[[ Task input open ]]

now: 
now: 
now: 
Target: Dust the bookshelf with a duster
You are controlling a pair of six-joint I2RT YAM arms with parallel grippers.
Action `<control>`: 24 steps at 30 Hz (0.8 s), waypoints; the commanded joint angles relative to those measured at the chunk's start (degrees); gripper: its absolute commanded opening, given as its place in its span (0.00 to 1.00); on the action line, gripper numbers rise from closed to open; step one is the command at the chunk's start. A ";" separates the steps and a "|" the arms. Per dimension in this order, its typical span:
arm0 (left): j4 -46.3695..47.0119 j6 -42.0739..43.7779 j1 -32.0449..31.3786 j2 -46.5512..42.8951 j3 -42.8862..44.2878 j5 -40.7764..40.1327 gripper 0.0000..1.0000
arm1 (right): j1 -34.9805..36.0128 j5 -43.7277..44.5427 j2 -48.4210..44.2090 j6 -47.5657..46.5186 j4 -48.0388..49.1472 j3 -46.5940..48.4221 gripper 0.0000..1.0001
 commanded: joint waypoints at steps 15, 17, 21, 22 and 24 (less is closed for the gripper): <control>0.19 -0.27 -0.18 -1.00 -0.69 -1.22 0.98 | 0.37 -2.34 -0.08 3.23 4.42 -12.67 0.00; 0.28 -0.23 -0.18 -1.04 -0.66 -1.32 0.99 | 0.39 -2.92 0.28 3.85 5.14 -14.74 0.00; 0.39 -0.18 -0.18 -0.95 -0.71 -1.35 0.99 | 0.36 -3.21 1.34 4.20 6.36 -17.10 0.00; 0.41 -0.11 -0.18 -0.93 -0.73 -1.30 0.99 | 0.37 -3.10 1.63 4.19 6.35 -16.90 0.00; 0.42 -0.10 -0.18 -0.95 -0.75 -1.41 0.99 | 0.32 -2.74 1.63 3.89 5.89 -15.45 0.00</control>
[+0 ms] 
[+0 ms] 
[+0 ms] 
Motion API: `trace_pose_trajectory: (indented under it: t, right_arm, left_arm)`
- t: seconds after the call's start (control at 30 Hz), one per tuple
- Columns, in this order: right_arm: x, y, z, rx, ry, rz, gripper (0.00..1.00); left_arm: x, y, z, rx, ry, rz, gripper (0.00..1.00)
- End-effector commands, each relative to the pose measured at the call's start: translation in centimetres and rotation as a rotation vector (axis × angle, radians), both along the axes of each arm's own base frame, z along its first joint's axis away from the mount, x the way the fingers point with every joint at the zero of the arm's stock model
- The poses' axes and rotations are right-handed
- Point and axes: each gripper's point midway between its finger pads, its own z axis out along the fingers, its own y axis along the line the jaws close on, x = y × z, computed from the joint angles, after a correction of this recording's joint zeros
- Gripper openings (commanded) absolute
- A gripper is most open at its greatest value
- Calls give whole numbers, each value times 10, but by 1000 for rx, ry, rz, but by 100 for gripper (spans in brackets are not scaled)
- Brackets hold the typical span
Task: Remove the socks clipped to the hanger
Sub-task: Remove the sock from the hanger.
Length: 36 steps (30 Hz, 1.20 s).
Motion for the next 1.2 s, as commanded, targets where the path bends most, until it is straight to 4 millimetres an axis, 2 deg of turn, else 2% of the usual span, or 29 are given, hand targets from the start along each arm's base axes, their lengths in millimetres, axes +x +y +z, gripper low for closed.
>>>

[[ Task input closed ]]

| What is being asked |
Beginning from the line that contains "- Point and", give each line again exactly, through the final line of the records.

| Worked solution |
- Point and axes: each gripper's point midway between its finger pads, its own z axis out along the fingers, its own y axis along the line the jaws close on, x = y × z, computed from the joint angles, after a correction of this recording's joint zeros
- Gripper openings (commanded) absolute
- A gripper is most open at its greatest value
- Calls give whole numbers, each value times 10, but by 1000 for rx, ry, rz, but by 100 for gripper (spans in brackets are not scaled)
- Brackets hold the typical span
Task: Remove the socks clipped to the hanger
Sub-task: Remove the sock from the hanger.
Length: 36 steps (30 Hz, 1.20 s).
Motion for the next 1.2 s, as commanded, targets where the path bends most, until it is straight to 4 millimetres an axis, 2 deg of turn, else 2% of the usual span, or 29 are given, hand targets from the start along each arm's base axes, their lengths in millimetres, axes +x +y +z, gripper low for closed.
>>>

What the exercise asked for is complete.